Love is Not a Pie is the first Amy Bloom story I read. The story opens with a most captivating line:

In the middle of the eulogy at my mother's boring and heart-breaking funeral, I began to think about calling off the wedding.

The narrator is just going through the motions expected of her, the bereaved daughter. Then something happened that led her to discover the unusual love-life of her mother, and how her father had approved of it. Everyone has to find their own way to love, as her father reminds her. Her mother loved honestly on her own terms, and it hurted nobody. Her father understood this.

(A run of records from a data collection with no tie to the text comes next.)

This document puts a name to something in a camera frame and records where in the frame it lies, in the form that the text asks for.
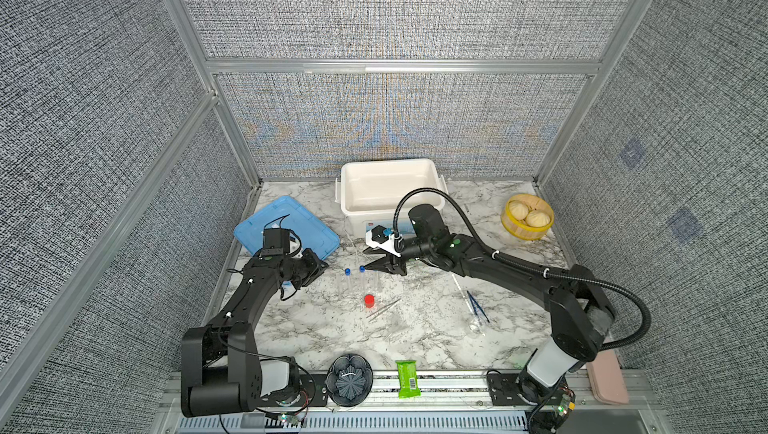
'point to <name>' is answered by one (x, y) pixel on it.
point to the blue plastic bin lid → (305, 228)
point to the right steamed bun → (538, 219)
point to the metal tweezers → (381, 311)
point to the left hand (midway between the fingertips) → (327, 265)
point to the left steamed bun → (518, 209)
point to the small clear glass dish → (476, 327)
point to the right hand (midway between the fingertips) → (366, 254)
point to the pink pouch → (607, 379)
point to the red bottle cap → (369, 300)
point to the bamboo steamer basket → (522, 229)
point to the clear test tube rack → (353, 286)
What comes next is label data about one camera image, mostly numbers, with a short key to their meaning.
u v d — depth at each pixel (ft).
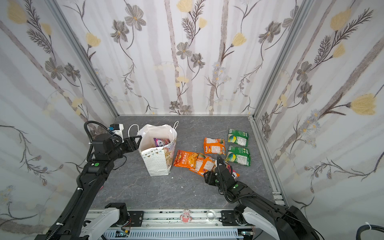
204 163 2.98
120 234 2.39
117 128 2.17
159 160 2.58
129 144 2.17
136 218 2.41
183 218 2.36
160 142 2.69
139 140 2.40
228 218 2.41
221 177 2.11
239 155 3.14
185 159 3.06
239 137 3.42
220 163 2.56
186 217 2.36
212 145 3.23
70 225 1.30
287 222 1.36
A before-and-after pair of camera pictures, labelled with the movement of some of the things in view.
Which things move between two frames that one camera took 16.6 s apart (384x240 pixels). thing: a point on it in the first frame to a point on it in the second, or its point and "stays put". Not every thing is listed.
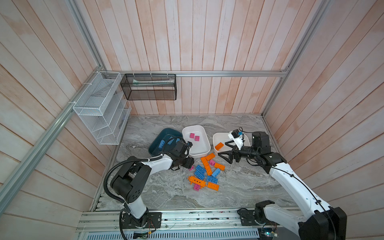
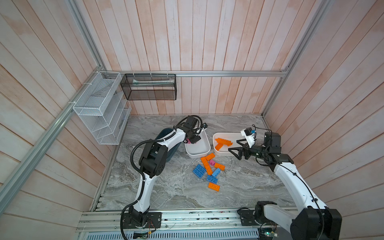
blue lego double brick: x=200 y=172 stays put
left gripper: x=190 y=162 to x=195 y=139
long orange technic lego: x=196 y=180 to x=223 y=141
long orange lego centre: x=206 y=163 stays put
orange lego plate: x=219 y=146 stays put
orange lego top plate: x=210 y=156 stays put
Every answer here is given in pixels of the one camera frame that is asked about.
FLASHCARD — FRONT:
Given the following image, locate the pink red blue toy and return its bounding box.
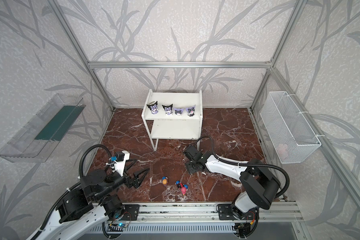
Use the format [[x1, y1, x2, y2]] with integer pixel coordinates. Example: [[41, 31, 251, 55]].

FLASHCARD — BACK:
[[179, 183, 188, 195]]

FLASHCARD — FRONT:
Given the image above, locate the purple hat figure toy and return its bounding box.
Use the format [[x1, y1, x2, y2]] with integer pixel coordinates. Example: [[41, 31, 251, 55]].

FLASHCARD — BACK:
[[186, 105, 196, 117]]

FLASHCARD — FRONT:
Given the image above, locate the purple winged figure toy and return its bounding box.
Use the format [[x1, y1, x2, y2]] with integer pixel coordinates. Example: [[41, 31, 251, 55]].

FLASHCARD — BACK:
[[174, 108, 185, 116]]

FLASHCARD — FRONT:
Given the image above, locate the black purple figure toy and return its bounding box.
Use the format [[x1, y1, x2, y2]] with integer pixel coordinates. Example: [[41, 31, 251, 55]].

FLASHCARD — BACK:
[[162, 104, 173, 116], [147, 101, 159, 115]]

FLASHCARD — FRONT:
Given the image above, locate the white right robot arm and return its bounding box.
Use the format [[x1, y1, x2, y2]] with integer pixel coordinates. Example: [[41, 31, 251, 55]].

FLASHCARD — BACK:
[[183, 136, 290, 221]]

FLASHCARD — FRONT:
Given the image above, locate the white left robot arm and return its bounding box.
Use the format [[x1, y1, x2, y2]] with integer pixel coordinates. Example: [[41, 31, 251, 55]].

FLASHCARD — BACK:
[[29, 144, 150, 240]]

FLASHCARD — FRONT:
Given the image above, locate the white two-tier shelf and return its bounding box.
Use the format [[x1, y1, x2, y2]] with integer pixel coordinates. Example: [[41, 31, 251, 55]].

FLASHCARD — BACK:
[[141, 90, 203, 151]]

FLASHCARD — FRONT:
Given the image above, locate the orange blue round toy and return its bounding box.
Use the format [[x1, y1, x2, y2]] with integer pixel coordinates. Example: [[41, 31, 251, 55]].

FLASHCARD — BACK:
[[162, 177, 168, 185]]

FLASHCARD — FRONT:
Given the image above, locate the red black blue toy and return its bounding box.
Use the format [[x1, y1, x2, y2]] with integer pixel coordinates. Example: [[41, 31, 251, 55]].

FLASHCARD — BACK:
[[175, 181, 183, 189]]

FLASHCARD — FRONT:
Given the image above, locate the pink toy in basket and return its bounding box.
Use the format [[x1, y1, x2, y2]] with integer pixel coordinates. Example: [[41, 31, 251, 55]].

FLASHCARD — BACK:
[[277, 144, 288, 158]]

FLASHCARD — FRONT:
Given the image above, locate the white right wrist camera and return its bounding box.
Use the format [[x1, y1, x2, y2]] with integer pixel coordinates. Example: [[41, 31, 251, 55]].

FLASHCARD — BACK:
[[183, 145, 203, 161]]

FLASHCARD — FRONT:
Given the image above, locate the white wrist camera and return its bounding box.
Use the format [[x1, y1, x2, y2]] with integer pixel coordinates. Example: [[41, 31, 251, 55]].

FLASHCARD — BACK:
[[183, 145, 203, 161], [108, 151, 130, 177]]

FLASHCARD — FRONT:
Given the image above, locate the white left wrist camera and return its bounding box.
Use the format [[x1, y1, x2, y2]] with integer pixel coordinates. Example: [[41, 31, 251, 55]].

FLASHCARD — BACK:
[[108, 151, 130, 177]]

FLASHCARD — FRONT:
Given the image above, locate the clear plastic wall bin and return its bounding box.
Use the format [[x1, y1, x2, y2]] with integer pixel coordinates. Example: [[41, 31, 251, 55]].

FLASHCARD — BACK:
[[0, 94, 86, 163]]

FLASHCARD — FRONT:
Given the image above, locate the white wire mesh basket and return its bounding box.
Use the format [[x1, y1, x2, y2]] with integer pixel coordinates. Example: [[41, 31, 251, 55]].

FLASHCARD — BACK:
[[260, 91, 322, 164]]

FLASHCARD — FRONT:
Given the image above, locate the aluminium frame horizontal bar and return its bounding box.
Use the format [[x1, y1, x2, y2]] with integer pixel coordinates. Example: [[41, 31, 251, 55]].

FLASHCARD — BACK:
[[87, 62, 271, 69]]

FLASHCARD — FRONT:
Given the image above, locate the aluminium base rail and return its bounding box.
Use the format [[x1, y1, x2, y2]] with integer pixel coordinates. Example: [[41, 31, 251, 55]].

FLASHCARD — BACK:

It led her to question her own pending marriage, and what she wanted out of love. She called her fiance about her doubts, and the fiance, a salt-of-the-earth sort answered most unfortunately:

"I don't understand, Ellen. We've already ordered the invitations."

It was the wrong thing to say, and I could not marry a man like the fiance either.

Love is Not a Pie reminds me that I want more out of love than convenience and comfort. I want the other person to love me enough to fight for me. Perhaps it is true I make love difficult for myself. But I have just one life, and I choose all or nothing in love. That was when it hit me, how Amy Bloom makes you empathise with the characters even when they are in situations you have never been before.

Wednesday, May 02, 2007



She stood by the door
of her Virginia farm
pulling a sweater on
the branches
of the dogwood
she had tended
were bowed
blossoms loosened
tossed in sudden snow
the deer stood
in mute wonder
by her garden’s edge
she slipped the phone
in her pocket
her daughter
petals gone
she snapped
a branch
a tempest stalled
she felt the boy
she felt the dead
she felt the families
she felt the wind
the deer don’t do that
she said
the deer don’t do that

~ Patti Smith

Source: The New Yorker

Because everyday should be Patti Smith Day.